Required action →
Select, from the data, each line where "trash" occurs.

Data block →

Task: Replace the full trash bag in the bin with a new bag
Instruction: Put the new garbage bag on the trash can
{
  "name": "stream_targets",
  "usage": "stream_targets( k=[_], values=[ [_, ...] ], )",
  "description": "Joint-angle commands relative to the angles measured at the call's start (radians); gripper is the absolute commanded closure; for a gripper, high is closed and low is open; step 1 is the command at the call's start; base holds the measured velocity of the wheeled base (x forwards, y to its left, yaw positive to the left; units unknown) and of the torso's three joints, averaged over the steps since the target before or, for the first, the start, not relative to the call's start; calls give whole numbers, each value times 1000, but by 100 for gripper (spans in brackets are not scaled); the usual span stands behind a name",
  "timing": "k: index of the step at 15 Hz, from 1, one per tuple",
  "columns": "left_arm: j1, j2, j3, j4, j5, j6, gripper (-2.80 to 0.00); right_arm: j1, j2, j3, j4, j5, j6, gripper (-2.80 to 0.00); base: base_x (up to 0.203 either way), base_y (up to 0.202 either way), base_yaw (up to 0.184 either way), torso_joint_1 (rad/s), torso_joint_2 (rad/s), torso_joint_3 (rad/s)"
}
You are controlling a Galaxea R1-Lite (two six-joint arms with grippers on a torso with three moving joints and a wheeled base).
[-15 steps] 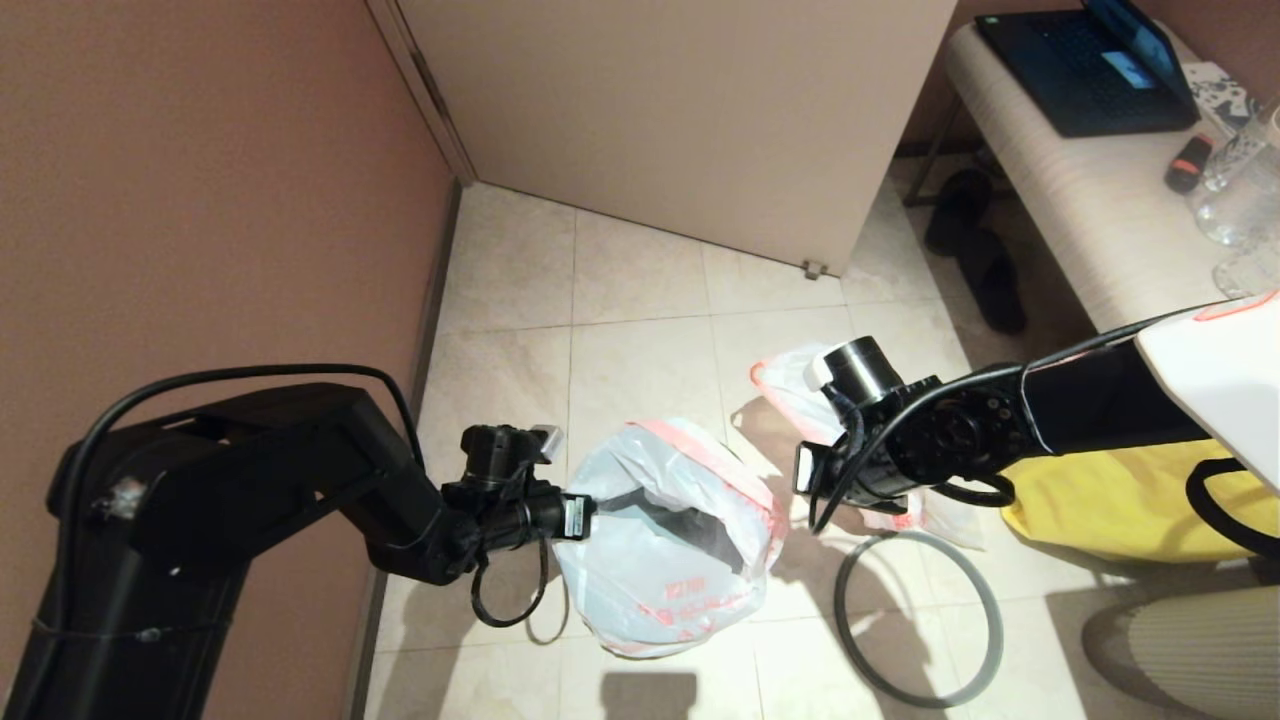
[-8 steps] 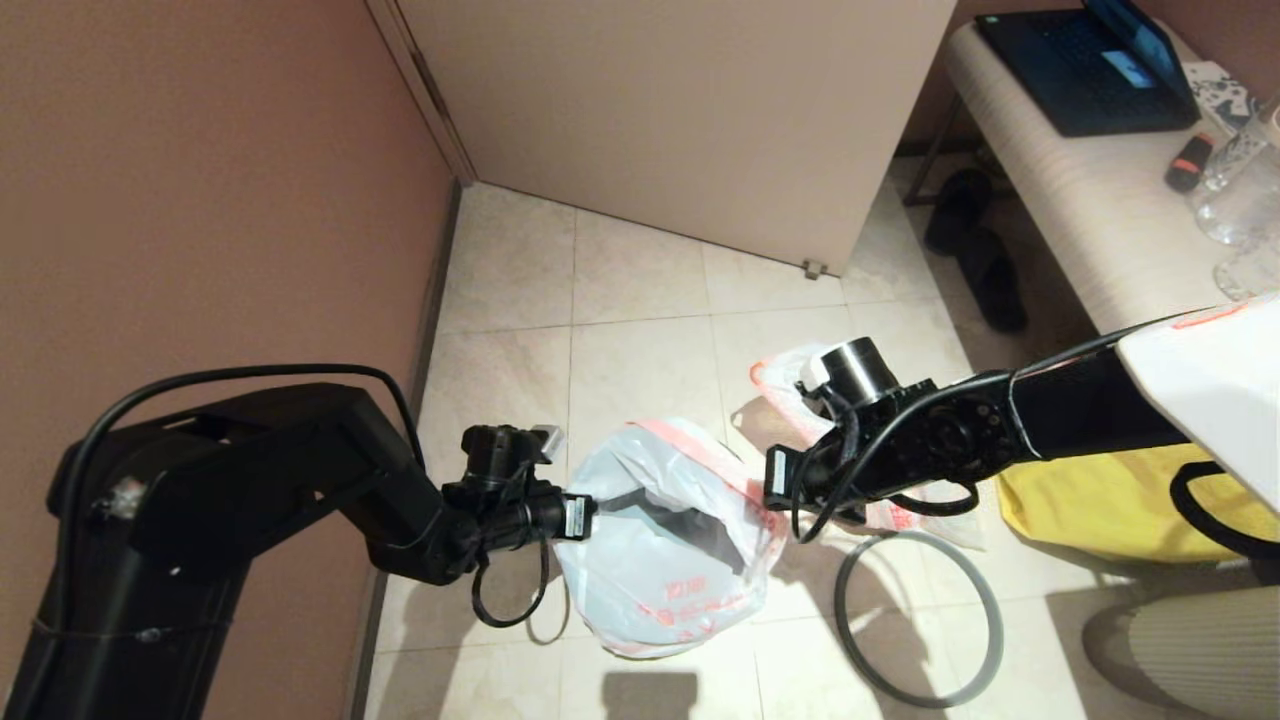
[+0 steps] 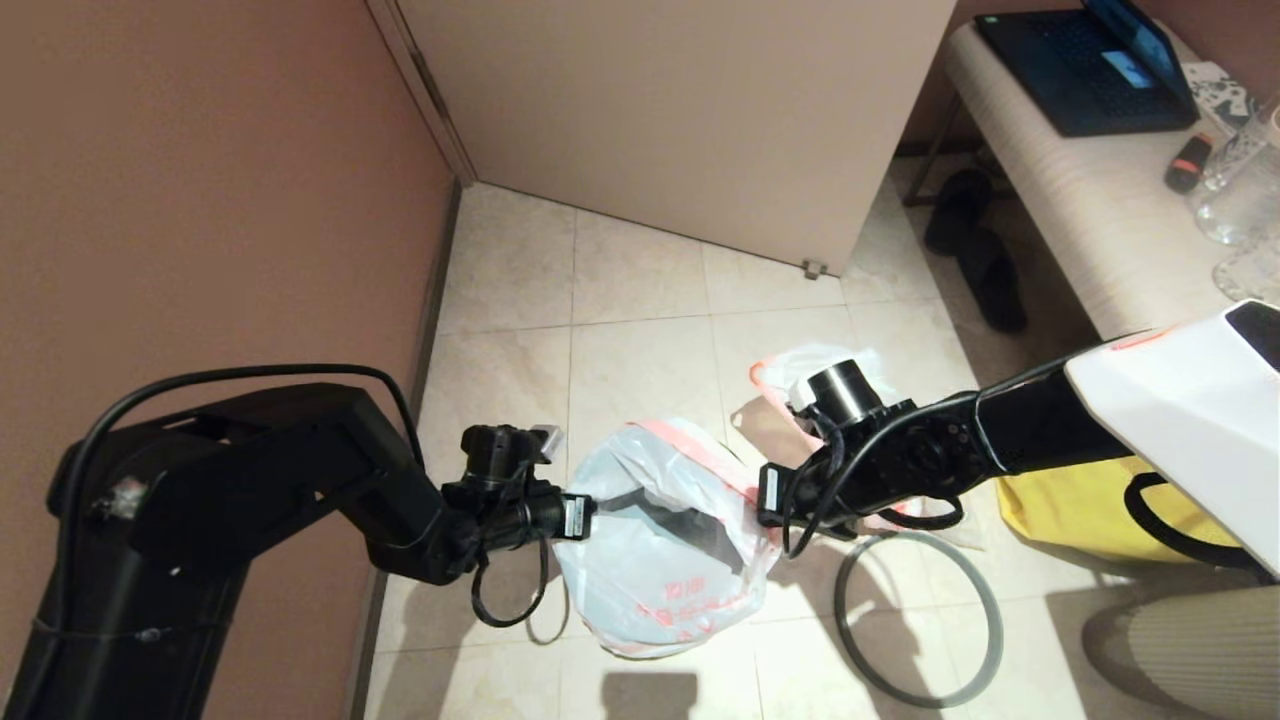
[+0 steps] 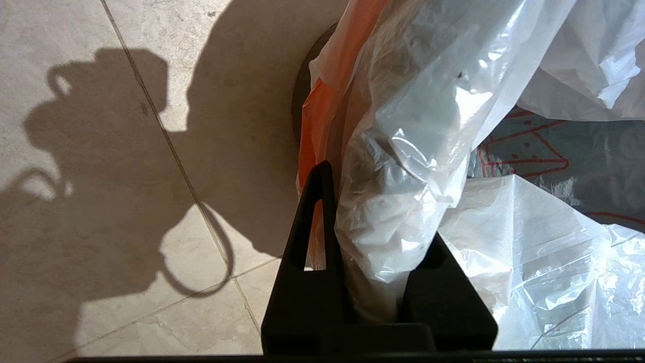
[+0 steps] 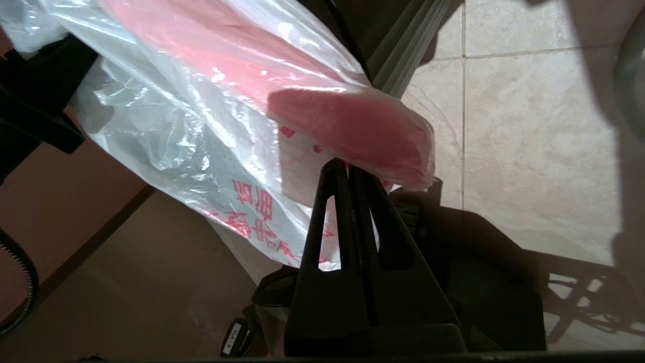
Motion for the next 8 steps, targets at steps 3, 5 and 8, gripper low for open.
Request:
stream_targets(
  k=[3, 5, 8],
  values=[
    [0, 2, 1, -4, -2, -1, 0, 2, 38, -4, -51, -51, 2, 0, 0, 0, 0, 0, 0, 0],
    [0, 0, 3, -4, -2, 0, 0, 0, 70, -11, -151, -97, 1, 0, 0, 0, 0, 0, 0, 0],
    [0, -1, 3, -4, -2, 1, 0, -2, 103, -49, -219, -110, 1, 0, 0, 0, 0, 0, 0, 0]
  ],
)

Task response →
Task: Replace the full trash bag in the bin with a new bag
Instruction: Put the new garbage bag on the trash can

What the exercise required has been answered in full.